Several opposition parties, including the Congress, CPM, RJD, DMK, Shiv Sena (UBT), and the Samajwadi Party, have criticised the DPDP Act for allegedly diluting key provisions of the Right to Information (RTI) Act.

Section 44(3), they argue, restricts public access to government-held information under the pretext of privacy, thereby undermining transparency and democratic accountability.

Critics in Parliament have also claimed that these changes were introduced without adequate debate and consolidate excessive control within the executive.

Civil society groups and privacy advocates have raised broader concerns, arguing that the Act grants sweeping exemptions to the state and could enable disproportionate access to citizen data.

They note the absence of essential user rights such as data portability, the lack of detailed safeguards governing government access to personal information, and vague rules on how individuals can request information about the processing of their data.

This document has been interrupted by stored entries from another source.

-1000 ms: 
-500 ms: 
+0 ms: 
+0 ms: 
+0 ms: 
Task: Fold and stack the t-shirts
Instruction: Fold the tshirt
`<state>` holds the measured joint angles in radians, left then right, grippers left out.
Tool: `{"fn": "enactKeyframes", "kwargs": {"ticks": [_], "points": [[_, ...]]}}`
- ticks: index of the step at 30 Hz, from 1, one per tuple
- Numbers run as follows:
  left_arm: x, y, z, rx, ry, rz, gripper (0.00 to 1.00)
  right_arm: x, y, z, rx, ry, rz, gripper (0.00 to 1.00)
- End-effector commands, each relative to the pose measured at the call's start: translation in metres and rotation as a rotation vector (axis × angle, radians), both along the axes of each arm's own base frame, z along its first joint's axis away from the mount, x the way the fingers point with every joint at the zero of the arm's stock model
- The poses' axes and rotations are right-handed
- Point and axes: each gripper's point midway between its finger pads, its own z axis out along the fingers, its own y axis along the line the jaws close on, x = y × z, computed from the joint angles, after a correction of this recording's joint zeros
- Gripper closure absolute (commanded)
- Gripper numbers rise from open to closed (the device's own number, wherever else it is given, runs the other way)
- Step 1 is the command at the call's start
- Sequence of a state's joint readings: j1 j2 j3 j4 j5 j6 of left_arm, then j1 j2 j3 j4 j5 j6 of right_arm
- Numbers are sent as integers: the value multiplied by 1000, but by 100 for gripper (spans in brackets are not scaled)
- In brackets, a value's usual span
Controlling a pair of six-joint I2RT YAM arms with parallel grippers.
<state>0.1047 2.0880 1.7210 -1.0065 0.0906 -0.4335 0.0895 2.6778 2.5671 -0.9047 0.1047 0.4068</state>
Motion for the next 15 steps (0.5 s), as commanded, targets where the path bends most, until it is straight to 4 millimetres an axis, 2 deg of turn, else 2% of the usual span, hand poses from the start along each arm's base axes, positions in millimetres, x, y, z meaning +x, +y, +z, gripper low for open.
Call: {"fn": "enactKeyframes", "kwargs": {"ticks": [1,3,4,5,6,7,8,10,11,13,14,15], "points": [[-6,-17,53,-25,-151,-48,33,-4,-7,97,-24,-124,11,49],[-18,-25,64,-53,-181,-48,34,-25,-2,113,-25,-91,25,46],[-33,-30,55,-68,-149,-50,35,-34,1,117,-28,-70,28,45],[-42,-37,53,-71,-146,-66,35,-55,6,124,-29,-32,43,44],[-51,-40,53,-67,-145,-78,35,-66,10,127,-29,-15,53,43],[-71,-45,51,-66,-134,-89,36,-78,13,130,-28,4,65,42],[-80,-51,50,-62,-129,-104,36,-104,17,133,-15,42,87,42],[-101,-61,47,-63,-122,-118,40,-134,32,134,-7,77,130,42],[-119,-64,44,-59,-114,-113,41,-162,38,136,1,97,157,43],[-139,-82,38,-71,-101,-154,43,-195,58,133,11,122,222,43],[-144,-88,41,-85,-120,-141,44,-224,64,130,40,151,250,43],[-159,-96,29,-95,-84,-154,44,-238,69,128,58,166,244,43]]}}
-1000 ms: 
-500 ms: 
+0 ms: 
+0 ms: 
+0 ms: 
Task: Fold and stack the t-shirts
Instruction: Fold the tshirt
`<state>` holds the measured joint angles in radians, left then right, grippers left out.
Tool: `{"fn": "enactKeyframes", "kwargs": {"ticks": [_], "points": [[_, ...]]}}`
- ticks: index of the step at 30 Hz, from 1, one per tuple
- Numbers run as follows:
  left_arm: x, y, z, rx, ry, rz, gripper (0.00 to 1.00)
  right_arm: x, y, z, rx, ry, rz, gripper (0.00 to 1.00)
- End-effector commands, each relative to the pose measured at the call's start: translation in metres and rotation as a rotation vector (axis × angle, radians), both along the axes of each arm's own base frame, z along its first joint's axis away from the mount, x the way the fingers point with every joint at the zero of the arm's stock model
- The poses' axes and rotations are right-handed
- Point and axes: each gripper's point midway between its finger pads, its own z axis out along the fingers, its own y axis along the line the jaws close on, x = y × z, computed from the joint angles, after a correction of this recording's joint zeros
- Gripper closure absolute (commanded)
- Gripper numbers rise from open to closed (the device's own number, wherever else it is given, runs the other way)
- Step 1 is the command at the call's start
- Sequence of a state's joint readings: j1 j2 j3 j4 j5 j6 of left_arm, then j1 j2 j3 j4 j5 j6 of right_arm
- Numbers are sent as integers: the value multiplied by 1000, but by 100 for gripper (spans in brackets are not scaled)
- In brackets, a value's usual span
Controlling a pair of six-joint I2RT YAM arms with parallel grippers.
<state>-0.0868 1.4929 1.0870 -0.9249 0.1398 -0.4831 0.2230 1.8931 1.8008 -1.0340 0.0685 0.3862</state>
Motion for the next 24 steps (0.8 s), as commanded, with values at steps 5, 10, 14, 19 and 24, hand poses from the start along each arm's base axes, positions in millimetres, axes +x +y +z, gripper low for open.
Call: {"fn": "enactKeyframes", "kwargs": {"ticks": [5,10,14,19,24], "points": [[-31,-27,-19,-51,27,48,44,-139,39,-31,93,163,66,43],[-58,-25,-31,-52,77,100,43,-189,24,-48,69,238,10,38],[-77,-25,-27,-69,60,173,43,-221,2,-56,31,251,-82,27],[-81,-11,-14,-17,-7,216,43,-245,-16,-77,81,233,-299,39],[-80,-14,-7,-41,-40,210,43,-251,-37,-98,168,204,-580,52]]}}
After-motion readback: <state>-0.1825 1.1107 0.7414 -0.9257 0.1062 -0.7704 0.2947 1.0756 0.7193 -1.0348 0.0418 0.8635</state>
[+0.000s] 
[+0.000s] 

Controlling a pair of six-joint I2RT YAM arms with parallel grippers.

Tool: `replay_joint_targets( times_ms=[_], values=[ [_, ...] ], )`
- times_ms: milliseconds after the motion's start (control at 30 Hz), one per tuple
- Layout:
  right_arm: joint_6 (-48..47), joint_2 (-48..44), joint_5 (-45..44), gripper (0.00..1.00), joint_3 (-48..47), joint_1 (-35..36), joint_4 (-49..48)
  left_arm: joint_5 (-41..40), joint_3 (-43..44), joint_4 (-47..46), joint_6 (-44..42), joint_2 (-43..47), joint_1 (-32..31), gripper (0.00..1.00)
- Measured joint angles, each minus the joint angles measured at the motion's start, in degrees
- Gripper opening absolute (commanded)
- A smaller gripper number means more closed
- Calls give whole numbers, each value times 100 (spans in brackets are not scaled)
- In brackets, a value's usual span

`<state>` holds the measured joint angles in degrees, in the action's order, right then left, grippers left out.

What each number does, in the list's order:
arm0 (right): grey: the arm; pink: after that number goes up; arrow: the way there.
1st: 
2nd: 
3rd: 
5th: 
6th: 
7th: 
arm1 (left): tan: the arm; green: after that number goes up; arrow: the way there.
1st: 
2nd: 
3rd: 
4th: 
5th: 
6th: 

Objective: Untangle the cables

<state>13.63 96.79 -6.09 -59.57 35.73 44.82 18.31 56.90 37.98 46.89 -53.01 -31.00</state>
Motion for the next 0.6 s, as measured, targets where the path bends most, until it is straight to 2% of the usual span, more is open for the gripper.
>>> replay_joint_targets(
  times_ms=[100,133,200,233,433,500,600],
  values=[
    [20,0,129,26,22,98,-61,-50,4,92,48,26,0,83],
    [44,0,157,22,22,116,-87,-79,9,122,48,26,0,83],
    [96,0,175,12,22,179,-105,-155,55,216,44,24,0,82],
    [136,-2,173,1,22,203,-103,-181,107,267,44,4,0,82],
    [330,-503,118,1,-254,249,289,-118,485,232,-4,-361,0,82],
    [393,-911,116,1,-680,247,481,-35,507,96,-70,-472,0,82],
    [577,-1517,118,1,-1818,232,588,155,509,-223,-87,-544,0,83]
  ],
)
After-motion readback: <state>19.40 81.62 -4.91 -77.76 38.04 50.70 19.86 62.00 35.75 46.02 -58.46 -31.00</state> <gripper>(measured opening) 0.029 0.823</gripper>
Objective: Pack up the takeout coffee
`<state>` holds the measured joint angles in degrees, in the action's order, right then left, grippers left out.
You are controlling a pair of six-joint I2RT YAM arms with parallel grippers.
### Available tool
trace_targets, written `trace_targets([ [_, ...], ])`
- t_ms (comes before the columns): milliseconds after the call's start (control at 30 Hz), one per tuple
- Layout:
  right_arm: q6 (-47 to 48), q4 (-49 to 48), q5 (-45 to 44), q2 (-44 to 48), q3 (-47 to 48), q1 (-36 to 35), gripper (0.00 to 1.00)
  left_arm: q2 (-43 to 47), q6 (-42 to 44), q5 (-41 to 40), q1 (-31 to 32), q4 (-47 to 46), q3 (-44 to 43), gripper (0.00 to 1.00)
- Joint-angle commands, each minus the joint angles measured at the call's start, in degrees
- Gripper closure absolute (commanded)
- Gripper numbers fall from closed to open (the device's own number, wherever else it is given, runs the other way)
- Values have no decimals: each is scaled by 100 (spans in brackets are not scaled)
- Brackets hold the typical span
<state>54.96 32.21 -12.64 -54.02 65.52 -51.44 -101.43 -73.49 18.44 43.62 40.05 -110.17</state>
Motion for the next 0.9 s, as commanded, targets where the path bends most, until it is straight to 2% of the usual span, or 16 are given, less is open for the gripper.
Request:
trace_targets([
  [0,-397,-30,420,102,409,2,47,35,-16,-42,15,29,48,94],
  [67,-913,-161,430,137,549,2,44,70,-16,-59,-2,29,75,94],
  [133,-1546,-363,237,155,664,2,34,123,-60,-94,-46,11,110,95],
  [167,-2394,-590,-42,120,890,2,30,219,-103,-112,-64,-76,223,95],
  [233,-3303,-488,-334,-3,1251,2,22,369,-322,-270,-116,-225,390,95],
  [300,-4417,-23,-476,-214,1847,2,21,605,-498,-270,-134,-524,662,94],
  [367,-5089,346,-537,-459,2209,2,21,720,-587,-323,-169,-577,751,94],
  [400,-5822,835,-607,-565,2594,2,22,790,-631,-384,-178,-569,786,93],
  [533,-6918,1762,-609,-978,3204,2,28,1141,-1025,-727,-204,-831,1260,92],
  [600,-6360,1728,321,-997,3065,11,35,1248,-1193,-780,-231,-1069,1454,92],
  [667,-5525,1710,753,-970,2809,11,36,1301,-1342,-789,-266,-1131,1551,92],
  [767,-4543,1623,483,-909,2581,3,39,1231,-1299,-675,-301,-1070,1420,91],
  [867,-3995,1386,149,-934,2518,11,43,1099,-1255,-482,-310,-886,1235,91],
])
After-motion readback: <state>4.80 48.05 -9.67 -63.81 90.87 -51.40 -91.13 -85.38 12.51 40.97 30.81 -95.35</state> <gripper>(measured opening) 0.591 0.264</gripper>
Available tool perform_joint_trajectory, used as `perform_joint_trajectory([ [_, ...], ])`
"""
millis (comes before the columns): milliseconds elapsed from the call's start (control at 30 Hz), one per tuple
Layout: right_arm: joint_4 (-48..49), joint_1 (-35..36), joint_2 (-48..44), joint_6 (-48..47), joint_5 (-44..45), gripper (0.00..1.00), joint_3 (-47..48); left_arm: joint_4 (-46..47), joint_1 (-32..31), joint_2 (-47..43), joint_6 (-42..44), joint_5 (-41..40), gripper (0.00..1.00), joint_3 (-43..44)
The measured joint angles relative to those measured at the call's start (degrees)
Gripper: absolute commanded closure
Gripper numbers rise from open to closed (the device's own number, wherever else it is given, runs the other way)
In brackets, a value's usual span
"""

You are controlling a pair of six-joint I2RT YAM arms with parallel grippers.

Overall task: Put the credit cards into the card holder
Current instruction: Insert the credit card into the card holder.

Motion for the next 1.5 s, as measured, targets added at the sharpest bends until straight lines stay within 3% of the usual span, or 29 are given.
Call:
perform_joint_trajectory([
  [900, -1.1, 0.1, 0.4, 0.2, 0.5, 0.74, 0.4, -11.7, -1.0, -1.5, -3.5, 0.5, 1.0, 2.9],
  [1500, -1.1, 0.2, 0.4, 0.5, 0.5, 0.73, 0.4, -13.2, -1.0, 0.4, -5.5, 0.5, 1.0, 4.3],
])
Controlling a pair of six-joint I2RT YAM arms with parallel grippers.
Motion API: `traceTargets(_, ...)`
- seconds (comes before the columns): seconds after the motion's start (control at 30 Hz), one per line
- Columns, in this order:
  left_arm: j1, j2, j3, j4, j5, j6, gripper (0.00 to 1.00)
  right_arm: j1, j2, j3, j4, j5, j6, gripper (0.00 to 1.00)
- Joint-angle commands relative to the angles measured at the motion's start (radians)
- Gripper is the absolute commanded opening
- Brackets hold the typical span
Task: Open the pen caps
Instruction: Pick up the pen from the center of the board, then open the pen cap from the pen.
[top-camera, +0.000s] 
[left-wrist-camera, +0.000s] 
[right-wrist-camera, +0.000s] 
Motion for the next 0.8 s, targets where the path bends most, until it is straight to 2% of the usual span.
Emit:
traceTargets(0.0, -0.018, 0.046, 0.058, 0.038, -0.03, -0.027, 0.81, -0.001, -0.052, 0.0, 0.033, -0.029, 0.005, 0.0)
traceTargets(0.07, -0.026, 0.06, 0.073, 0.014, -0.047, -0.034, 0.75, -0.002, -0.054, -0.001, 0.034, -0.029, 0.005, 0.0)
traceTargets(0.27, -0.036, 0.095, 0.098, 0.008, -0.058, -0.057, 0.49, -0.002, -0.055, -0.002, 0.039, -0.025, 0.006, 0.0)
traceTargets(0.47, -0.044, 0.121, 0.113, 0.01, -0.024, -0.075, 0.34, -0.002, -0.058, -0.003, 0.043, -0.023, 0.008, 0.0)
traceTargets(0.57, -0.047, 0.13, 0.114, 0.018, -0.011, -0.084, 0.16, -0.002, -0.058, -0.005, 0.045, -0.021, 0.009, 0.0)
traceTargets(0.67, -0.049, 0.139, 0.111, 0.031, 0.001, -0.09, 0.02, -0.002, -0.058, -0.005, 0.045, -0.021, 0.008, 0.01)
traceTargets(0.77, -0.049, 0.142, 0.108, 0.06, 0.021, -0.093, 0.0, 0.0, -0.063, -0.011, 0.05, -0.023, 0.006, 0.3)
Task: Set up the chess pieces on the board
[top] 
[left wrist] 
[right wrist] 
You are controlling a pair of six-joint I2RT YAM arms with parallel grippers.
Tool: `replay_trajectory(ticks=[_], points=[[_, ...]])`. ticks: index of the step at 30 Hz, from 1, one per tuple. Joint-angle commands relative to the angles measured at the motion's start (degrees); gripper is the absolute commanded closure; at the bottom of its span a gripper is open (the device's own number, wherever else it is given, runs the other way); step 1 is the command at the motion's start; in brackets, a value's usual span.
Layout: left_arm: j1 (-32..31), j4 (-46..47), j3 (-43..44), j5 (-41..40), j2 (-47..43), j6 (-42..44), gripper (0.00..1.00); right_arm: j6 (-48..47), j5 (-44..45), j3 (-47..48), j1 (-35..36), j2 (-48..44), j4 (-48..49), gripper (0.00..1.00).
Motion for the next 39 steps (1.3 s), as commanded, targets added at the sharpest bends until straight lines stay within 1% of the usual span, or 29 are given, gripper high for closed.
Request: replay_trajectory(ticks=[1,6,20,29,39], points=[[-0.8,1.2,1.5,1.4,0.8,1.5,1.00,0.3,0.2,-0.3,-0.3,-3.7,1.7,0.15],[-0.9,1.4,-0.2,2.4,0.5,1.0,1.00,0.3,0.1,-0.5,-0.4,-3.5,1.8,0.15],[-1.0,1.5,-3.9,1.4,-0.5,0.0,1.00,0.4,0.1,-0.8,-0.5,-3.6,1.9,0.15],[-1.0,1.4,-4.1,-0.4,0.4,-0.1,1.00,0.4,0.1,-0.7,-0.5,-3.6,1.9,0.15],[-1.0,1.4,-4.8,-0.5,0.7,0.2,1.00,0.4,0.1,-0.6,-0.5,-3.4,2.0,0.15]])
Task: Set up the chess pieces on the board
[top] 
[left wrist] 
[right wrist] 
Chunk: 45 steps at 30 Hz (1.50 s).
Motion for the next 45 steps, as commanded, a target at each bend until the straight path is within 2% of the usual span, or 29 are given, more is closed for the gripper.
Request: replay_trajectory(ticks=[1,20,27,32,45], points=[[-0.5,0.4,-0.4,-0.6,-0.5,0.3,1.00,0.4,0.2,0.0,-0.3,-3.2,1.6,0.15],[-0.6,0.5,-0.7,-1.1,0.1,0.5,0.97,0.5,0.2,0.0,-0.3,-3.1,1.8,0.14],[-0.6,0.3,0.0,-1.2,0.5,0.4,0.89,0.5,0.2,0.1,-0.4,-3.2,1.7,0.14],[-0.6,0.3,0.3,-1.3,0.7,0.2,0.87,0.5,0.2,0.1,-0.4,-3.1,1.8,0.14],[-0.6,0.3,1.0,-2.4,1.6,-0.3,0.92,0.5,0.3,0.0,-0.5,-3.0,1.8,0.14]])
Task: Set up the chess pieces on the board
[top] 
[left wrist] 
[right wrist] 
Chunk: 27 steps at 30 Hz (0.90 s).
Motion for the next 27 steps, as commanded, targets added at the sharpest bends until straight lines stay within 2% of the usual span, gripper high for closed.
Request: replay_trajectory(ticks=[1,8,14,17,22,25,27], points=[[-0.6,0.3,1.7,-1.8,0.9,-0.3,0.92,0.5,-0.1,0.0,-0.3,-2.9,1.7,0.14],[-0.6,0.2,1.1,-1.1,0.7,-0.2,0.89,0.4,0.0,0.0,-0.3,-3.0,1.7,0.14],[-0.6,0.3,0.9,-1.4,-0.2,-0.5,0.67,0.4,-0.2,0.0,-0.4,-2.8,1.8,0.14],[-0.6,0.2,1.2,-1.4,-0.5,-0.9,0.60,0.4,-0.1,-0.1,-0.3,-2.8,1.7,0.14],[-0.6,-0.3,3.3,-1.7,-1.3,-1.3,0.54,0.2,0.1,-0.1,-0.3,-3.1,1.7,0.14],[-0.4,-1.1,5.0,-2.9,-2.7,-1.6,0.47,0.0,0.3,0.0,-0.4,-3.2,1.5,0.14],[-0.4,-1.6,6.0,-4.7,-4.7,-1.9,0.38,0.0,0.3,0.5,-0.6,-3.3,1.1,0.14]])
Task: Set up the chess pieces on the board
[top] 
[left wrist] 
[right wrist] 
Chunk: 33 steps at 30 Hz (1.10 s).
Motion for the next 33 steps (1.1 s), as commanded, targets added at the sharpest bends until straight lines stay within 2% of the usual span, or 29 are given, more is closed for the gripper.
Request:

The absence of an independent data protection regulator has also fuelled fears of potential mass surveillance and weak institutional oversight.

Industry bodies, including Nasscom, have warned that restrictions on cross-border data transfers may create significant uncertainty for businesses operating in global markets. Companies have also pointed to ambiguous breach notification procedures, unclear consent-management processes, and a one-size-fits-all breach management model that does not account for the severity or impact of incidents.

Start-ups and multinational firms are particularly concerned about compliance burdens stemming from incomplete or hastily framed implementation guidelines. Additionally, experts note a lack of clarity around mechanisms for protecting children’s data and verifying parental consent—an area of rising importance in the digital economy.

With both industry and rights groups seeking further clarity, the rollout of the DPDP Rules 2025 is expected to spark continued debate as India works to balance privacy protections, ease of doing business, and national security considerations in its evolving data governance landscape.